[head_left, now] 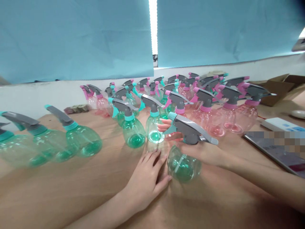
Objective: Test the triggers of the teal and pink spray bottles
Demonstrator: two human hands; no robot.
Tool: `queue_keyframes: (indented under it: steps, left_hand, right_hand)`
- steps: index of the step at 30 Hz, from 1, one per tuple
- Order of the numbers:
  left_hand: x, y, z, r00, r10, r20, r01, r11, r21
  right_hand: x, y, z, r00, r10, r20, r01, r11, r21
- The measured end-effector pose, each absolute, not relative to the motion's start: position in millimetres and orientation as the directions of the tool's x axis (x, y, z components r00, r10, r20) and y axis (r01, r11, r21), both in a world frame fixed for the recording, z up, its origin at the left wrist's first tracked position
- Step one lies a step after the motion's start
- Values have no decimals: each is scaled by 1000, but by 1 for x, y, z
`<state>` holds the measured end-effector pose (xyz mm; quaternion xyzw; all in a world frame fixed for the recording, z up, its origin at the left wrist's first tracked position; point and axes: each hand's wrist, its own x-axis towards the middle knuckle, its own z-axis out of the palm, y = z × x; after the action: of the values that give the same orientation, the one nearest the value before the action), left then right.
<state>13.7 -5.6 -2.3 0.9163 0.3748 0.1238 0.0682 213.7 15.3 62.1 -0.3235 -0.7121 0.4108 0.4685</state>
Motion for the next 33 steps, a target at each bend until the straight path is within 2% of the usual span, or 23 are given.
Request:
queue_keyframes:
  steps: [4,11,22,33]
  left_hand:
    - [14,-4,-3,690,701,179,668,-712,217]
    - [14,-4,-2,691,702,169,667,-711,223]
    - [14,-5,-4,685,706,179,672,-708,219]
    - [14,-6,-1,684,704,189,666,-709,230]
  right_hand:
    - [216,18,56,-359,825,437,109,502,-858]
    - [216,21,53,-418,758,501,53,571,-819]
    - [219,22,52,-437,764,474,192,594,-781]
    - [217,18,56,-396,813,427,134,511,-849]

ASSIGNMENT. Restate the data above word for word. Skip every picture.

WORKED SOLUTION.
[head_left, now] 
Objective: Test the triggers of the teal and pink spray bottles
Demonstrator: two human hands; no robot.
Tool: `queue_keyframes: (indented under it: steps, left_hand, right_hand)`
- steps: index of the step at 30 Hz, from 1, one per tuple
- Order of the numbers:
  left_hand: x, y, z, r00, r10, r20, r01, r11, r21
  right_hand: x, y, z, r00, r10, r20, r01, r11, r21
- The measured end-effector pose, each absolute, not relative to the motion's start: position in millimetres and orientation as the directions of the tool's x axis (x, y, z components r00, r10, r20) and y axis (r01, r11, r21), both in a world frame fixed for the recording, z up, its origin at the left wrist's first tracked position
- Step one lies a step after the motion's start
- Values have no decimals: each is scaled by 1000, but by 1 for x, y, z
`<state>` holds the measured end-effector pose (xyz mm; quaternion xyzw; all in a world frame fixed for the recording, z up, its origin at the left wrist's first tracked position; point and axes: each hand's wrist, its own x-axis towards the middle knuckle, its own z-axis out of the palm, y = z × x; after the action: of the values that give the same orientation, the one nearest the value before the action), left then right.
<state>13.7 -5.6 -2.3 0.9163 0.3748 0.1238 0.0682 213.7 15.3 62.1 -0.3235 -0.7121 0.4108 0.4685</state>
Motion for the next 33 steps, a target at each bend until the straight path is within 2% of the usual span, or 23 are given.
Request:
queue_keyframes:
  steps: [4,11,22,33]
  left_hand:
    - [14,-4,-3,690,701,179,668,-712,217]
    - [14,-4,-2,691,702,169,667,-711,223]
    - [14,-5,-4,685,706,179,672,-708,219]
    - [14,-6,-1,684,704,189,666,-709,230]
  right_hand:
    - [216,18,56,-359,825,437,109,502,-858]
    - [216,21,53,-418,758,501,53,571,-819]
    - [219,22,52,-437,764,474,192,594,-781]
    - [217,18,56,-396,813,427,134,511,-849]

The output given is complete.